- **Your goal**:
In the listing that follows, print every line exactly and leave the images out.

- **Supplied material**:
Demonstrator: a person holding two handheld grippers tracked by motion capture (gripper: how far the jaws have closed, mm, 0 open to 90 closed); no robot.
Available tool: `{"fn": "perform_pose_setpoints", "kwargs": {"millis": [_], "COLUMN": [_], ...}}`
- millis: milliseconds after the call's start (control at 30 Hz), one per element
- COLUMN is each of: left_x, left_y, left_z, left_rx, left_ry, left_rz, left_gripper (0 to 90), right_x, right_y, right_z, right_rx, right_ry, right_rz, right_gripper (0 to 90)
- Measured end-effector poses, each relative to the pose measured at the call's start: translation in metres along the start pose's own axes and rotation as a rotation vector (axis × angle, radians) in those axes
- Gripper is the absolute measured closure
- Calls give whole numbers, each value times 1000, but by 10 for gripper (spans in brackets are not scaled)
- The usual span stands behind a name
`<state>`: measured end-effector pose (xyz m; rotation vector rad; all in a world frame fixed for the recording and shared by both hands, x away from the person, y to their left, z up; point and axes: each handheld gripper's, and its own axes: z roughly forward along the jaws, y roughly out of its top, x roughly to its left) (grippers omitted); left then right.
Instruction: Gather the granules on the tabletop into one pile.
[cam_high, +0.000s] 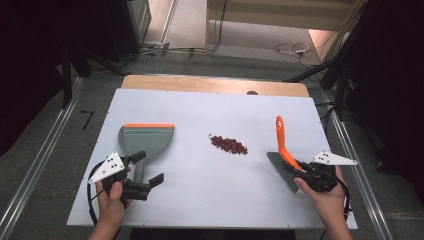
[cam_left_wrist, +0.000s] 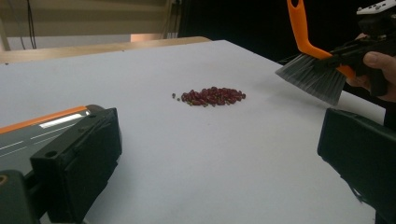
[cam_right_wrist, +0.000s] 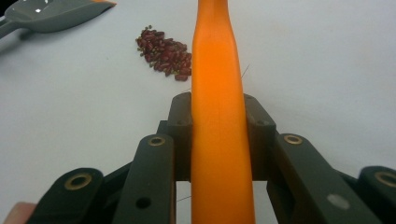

- **Response**:
Demonstrator: a person holding two handheld grippers tracked by motion capture (gripper: how far the jaws have closed, mm, 0 open to 90 closed); no robot.
Available tool: `{"fn": "perform_pose_setpoints", "kwargs": {"millis": [_], "COLUMN": [_], ...}}`
- millis: milliseconds after the call's start (control at 30 Hz), one per element
- COLUMN is each of: left_x, left_y, left_z, left_rx, left_ry, left_rz, left_gripper (0 to 90), right_x, right_y, right_z, right_rx, right_ry, right_rz, right_gripper (0 to 90)
- Measured end-effector poses, each relative to the pose measured at the call's start: translation in metres along the start pose's own axes and rotation as a rotation vector (axis × angle, radians) in those axes
- Gripper is the absolute measured closure
- Calls give whole numbers, each value times 1000, but by 10 for gripper (spans in brackets are not scaled)
- The usual span stands behind a name
`<state>`: measured end-effector pose (xyz m; rotation vector rad; all in a world frame fixed for the recording and shared by both hands, x away from the person, y to their left, z up; point and axes: each handheld gripper's, and its own axes: z roughly forward along the jaws, y roughly out of its top, x roughly to its left) (grippers omitted); left then right.
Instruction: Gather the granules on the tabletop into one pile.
[cam_high, +0.000s] 
[cam_left_wrist, +0.000s] 
[cam_right_wrist, +0.000s] 

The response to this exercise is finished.